[Saved entries]
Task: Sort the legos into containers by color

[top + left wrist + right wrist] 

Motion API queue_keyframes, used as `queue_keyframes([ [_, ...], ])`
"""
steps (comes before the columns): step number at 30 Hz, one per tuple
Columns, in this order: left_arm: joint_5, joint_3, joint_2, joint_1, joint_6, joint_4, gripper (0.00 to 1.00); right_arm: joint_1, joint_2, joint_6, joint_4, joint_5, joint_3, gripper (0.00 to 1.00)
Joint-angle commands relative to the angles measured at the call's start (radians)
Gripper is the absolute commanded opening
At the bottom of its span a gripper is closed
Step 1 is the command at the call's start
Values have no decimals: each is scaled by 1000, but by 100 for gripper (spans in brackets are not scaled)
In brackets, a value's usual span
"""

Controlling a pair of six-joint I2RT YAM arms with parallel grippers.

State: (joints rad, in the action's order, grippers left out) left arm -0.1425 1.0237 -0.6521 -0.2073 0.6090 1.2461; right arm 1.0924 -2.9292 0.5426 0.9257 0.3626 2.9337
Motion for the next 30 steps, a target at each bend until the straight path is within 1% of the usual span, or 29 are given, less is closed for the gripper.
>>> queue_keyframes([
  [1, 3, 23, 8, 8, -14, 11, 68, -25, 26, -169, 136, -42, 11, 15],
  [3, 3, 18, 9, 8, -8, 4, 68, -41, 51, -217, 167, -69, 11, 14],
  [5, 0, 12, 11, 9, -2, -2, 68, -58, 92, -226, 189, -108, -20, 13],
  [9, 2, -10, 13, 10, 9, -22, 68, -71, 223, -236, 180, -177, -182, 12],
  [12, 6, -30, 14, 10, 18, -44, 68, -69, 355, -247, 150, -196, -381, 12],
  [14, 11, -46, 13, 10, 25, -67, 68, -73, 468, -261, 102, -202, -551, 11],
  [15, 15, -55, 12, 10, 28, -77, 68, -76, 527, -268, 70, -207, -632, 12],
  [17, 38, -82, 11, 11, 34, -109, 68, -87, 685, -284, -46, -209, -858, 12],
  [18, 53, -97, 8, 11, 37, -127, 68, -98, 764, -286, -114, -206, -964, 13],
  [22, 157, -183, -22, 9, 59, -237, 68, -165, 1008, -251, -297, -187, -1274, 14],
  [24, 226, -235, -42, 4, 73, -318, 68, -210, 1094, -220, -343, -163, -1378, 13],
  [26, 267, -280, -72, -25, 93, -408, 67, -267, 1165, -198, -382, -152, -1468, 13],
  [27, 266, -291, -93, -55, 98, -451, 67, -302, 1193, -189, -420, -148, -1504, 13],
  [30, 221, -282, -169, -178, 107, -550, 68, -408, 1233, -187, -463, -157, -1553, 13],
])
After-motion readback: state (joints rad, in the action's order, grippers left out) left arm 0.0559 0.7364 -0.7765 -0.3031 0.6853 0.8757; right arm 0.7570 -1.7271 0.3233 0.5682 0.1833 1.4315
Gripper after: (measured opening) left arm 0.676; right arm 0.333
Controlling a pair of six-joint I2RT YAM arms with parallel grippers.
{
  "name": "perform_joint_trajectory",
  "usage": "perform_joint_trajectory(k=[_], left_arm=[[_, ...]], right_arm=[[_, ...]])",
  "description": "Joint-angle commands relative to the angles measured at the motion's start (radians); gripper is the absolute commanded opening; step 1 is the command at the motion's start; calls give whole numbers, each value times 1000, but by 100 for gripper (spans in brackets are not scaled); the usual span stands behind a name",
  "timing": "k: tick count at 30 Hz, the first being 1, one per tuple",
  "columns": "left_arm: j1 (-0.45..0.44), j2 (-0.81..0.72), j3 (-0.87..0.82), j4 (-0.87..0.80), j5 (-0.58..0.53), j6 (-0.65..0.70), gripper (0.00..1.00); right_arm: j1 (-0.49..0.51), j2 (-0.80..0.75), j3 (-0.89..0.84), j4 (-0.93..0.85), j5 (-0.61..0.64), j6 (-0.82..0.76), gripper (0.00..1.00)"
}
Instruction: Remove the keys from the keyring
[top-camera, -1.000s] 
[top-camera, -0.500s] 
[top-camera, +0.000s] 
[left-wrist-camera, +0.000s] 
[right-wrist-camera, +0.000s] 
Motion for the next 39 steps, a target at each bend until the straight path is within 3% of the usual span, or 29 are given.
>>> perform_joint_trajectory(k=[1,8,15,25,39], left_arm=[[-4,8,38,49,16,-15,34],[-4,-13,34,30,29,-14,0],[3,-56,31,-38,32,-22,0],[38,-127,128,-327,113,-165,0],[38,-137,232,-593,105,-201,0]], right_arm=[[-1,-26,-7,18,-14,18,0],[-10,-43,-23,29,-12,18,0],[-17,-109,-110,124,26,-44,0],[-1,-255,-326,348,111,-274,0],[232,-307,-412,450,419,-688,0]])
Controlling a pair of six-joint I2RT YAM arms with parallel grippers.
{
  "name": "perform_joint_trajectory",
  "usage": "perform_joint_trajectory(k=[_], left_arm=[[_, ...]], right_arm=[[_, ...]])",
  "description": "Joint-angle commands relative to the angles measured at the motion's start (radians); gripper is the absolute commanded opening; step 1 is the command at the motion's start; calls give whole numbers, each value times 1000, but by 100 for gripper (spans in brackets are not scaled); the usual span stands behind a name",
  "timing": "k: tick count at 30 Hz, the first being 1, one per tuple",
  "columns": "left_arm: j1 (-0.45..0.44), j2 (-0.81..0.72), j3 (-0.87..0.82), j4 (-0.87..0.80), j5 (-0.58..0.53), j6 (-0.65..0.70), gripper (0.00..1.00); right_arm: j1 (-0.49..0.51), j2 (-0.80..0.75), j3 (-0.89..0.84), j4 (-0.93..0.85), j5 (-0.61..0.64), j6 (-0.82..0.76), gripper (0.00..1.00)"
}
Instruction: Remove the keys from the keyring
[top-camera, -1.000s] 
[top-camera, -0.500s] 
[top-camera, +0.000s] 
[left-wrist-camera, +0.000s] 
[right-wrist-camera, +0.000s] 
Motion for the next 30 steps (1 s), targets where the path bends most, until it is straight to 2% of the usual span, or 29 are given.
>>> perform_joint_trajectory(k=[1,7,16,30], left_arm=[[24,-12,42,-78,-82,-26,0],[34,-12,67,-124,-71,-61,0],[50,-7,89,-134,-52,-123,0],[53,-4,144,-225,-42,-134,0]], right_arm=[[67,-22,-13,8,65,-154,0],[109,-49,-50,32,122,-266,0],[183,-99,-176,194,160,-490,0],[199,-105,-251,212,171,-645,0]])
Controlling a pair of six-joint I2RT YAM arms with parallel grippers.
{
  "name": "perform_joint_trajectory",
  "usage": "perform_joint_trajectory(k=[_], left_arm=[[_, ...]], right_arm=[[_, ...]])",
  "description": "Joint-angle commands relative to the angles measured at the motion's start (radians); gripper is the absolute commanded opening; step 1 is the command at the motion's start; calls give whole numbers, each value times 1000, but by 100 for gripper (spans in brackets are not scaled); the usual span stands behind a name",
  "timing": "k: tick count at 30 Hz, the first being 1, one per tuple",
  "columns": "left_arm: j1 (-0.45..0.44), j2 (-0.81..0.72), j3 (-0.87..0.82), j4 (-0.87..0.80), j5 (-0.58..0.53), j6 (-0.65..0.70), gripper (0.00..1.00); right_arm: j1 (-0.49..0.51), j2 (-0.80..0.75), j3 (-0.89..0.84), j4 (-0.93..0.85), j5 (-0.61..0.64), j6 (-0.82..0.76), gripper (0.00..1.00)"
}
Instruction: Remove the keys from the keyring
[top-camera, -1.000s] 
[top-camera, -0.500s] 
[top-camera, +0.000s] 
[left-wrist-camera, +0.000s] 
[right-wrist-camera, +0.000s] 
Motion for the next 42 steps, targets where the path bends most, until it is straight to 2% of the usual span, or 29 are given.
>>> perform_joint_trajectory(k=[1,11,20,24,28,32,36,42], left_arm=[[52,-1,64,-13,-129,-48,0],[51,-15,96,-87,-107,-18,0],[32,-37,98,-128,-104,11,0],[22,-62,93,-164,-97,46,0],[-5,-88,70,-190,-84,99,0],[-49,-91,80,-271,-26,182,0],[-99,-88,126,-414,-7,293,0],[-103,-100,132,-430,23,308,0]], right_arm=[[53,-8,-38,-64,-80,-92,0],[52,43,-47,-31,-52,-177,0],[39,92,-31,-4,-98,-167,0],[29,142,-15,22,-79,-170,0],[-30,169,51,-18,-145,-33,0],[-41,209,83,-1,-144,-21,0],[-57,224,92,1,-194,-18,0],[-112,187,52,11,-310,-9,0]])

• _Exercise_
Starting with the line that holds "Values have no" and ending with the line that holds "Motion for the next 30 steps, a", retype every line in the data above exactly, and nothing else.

• _Answer to the problem_
Values have no decimals: each is scaled by 1000, but by 100 for gripper (spans in brackets are not scaled)
In brackets, a value's usual span
"""

Controlling a pair of six-joint I2RT YAM arms with parallel grippers.

State: (joints rad, in the action's order, grippers left out) left arm -0.1425 1.0237 -0.6521 -0.2073 0.6090 1.2461; right arm 1.0924 -2.9292 0.5426 0.9257 0.3626 2.9337
Motion for the next 30 steps, a target at each bend until the straight path is within 1% of the usual span, or 29 are given, less is closed for the gripper.

Nothing else remains in this exercise.